Items from a data source:
*** Block opens ***

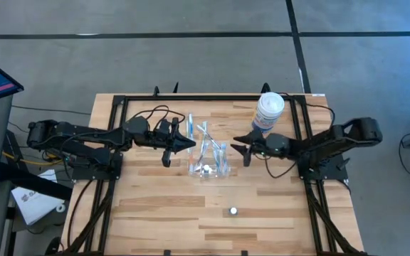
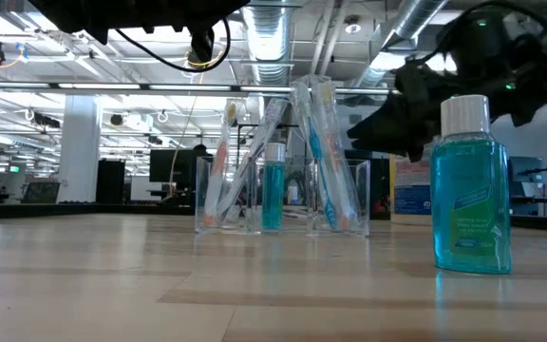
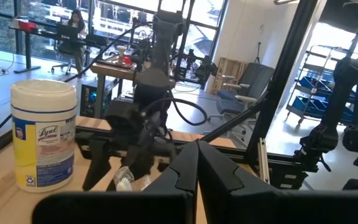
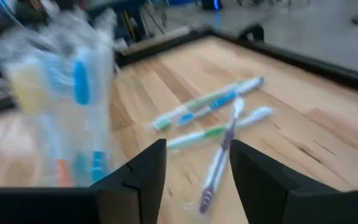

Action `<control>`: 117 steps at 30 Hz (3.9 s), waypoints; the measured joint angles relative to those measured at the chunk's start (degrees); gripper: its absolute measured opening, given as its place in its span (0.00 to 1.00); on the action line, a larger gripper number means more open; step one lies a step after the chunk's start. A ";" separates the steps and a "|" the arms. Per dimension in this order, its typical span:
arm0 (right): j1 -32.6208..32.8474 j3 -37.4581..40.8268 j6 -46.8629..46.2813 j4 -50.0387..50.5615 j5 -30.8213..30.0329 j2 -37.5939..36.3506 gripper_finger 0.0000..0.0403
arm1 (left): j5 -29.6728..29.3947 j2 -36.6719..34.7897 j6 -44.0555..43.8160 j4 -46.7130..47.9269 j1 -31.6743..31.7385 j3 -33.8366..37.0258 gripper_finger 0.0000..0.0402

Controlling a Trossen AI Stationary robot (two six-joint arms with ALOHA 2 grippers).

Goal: Pick & Place toothbrushing station
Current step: Put the purple toothbrush into the transparent organizer

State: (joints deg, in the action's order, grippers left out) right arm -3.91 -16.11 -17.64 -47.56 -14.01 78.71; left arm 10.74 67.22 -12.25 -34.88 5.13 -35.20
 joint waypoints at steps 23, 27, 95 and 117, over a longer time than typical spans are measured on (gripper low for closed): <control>-16.53 -19.96 7.57 37.56 20.08 0.36 0.37 | -2.16 0.00 -0.03 0.10 -0.01 1.60 0.00; -18.17 -19.96 7.57 38.30 21.65 0.36 0.38 | -3.09 0.00 -0.02 0.12 -0.01 1.60 0.00; -18.08 -34.96 8.59 38.66 36.16 25.32 0.37 | -5.09 0.00 -0.02 0.10 -0.02 1.60 0.00; -17.91 -43.85 9.93 44.40 35.44 34.19 0.34 | -5.14 0.00 -0.02 0.12 -0.02 1.60 0.00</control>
State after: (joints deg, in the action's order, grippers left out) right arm -21.82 -59.96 -7.70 -3.16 21.43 112.90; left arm 5.61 67.22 -12.27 -34.76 5.10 -33.61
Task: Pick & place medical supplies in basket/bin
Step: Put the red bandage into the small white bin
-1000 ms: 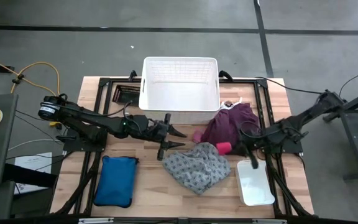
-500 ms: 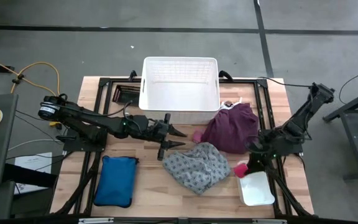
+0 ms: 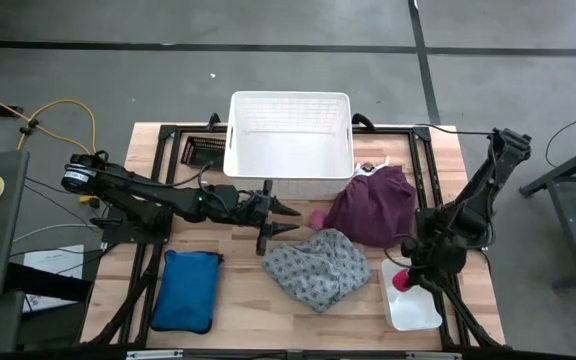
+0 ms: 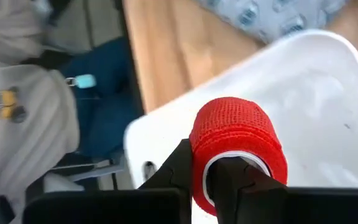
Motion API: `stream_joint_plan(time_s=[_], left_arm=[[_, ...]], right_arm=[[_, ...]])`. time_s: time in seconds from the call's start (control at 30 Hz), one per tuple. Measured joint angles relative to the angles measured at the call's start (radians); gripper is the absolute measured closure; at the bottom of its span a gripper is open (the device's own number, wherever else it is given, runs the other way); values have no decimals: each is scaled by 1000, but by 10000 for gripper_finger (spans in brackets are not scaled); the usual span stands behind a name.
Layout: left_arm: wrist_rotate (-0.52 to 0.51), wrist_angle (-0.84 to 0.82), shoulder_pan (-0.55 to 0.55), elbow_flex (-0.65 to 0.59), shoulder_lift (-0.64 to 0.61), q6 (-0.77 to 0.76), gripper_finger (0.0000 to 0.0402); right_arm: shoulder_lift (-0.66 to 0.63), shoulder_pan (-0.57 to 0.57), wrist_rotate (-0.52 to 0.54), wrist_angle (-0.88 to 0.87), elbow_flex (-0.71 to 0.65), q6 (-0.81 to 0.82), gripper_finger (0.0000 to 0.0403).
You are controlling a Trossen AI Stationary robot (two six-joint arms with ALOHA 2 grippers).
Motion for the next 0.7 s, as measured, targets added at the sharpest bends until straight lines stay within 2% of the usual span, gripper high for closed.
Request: stream_joint_plan(time_s=[0.4, 0.7], left_arm=[[0, 0, 0, 0, 0, 0, 263], [1, 0, 0, 0, 0, 1, 263]], right_arm=[[196, 0, -100, -30, 0, 112, 382], [236, -1, -111, -34, 0, 112, 373]])
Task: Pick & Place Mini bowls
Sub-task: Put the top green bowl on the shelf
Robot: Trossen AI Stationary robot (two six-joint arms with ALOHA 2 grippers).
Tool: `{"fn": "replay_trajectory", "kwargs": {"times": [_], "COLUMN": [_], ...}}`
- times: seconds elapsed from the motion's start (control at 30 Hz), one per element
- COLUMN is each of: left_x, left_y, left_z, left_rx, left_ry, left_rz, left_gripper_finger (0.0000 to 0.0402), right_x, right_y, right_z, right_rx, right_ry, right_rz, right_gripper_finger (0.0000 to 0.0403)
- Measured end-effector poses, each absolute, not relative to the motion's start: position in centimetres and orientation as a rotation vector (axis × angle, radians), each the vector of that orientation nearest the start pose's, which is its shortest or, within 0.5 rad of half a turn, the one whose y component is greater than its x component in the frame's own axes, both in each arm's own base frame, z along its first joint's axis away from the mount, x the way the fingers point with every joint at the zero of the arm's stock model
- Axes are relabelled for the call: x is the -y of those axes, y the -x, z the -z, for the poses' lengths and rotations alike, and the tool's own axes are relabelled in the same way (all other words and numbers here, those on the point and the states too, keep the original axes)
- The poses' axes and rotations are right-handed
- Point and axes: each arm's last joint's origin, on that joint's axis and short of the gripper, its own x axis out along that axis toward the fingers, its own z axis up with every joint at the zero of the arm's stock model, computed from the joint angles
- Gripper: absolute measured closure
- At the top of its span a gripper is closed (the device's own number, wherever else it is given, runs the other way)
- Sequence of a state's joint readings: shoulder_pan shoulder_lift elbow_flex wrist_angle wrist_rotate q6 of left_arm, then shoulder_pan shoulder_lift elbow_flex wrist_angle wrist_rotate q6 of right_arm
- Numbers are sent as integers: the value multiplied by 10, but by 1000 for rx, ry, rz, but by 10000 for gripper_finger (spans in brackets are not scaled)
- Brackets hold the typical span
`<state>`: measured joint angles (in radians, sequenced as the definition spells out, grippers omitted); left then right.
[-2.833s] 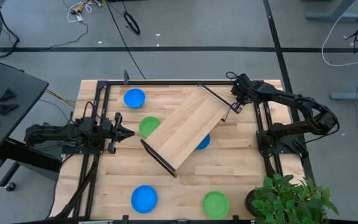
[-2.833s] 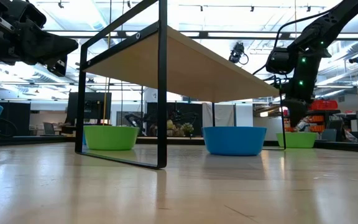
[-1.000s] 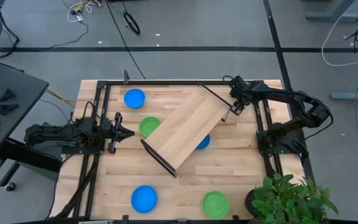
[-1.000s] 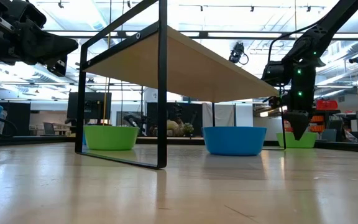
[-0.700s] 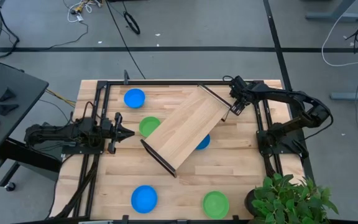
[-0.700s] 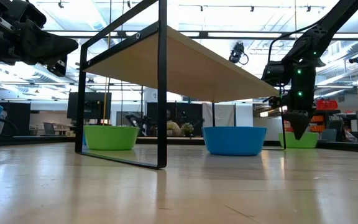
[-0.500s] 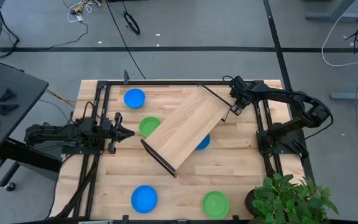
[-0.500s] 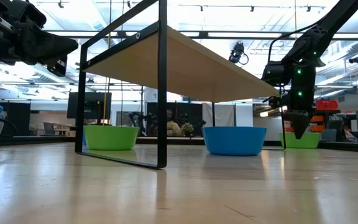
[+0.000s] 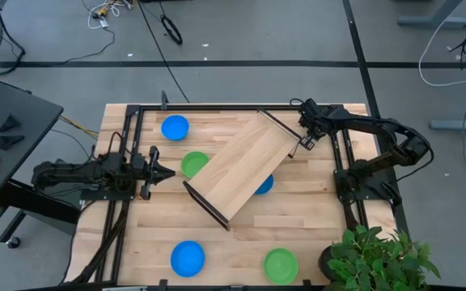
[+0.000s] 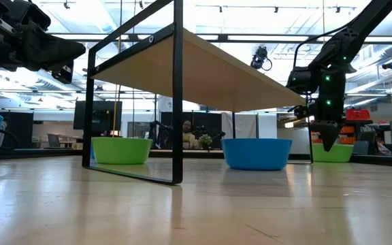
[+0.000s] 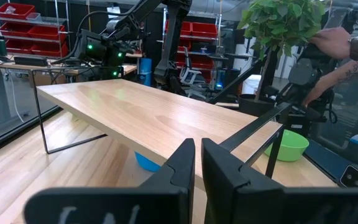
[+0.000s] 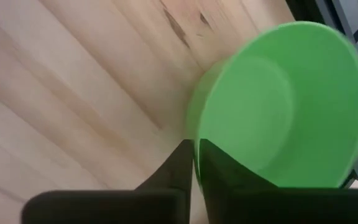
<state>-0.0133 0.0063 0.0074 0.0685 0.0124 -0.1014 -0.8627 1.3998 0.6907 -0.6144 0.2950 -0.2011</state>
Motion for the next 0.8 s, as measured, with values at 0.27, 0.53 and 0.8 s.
{"fn": "replay_trajectory", "kwargs": {"times": [0.27,0.53,0.8], "left_x": [2,2,2], "left_y": [-97,-97,-97], "left_z": [-172,-172,-172], "left_rx": [68,68,68], "left_ry": [102,102,101], "left_rz": [29,29,29], "left_gripper_finger": [369,369,369], "right_x": [175,175,165], "right_y": [-139,-139,-139], "right_z": [-157,-157,-169], "right_rx": [-1424,-1432,-1410], "right_ry": [-223,-221,-189], "right_rz": [820,814,802], "right_gripper_finger": [399,401,402]}}
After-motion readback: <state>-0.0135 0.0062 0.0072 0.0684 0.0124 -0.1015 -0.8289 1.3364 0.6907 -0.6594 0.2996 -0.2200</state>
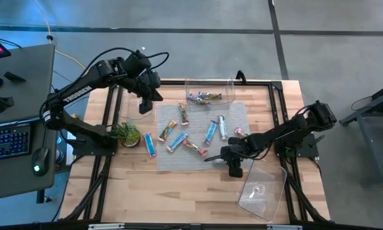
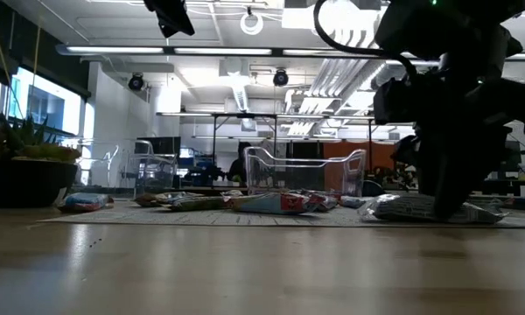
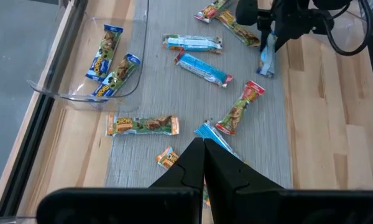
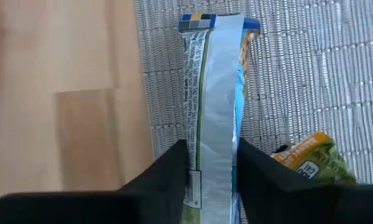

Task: Pick and place Granola Bars by type
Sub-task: Put the blue granola bar into the right transparent bin

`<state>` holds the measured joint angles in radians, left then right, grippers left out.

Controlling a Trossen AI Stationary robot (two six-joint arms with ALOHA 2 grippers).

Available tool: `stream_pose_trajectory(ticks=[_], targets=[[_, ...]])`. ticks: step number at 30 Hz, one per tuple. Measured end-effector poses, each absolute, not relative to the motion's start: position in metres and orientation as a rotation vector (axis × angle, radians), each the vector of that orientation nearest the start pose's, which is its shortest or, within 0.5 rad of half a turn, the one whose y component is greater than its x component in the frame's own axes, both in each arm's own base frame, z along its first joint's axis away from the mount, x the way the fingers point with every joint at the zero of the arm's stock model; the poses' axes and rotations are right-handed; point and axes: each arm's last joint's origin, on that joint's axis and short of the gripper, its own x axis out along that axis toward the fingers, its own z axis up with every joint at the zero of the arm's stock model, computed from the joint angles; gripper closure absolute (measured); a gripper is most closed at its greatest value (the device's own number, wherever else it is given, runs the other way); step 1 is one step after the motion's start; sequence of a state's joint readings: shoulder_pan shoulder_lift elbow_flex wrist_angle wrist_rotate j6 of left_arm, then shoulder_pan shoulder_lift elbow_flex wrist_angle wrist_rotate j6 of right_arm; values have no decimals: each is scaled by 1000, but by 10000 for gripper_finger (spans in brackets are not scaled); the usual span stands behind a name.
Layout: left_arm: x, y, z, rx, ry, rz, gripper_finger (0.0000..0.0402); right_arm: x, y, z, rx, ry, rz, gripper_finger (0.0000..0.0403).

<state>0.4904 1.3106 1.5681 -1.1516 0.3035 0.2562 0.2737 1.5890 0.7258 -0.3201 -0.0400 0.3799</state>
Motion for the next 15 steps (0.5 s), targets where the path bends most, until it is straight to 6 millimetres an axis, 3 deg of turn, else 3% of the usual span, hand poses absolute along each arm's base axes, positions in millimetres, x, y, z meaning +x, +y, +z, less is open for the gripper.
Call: stream_pose_trajectory(ticks=[5,8,12,15], targets=[[210,102,405,-106,837,66,394,261,75,133,218,1156,71,369],[210,102,405,-106,838,67,394,265,77,139,234,1100,93,389],[210,102,405,-106,838,67,394,277,79,173,231,968,109,385],[210,102,405,-105,837,67,394,286,76,199,120,869,83,374]])
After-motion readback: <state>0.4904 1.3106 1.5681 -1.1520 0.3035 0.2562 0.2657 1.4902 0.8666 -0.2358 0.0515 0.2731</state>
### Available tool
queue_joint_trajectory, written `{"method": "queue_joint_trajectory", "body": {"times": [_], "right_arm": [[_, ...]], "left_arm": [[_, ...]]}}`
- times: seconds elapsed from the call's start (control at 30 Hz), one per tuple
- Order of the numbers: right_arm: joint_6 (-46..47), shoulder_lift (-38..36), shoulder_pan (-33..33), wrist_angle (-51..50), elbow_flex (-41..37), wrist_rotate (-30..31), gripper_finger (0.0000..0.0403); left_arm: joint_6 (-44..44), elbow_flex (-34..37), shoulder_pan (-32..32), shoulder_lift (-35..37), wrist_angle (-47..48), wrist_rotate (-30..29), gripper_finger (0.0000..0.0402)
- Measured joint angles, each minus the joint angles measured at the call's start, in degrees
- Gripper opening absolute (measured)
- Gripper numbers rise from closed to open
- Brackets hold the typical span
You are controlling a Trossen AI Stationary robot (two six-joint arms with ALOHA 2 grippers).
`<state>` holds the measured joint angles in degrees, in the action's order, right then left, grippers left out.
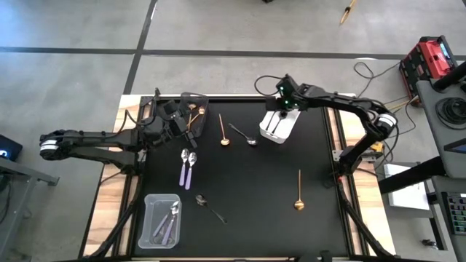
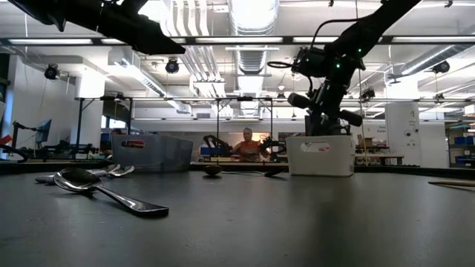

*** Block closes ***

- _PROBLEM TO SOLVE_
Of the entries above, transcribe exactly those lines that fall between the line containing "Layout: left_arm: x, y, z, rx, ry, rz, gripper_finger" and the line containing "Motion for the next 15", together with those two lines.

- _EXERCISE OUTPUT_
Layout: left_arm: x, y, z, rx, ry, rz, gripper_finger (0.0000..0.0402); right_arm: x, y, z, rx, ry, rz, gripper_finger (0.0000..0.0403).

<state>0.4904 1.3106 1.5681 -1.1516 0.3035 0.2562 0.2737 1.5890 0.7258 -0.3201 -0.0400 0.3799</state>
Motion for the next 15 steps (0.5 s), targets where the path bends most, until it is straight to 6 millimetres an axis, 3 deg of turn, else 3% of the usual span, hand poses absolute along each arm's base axes, positions in millimetres, x, y, z meaning +x, +y, +z, less is open for the gripper.

With that, the exercise is done.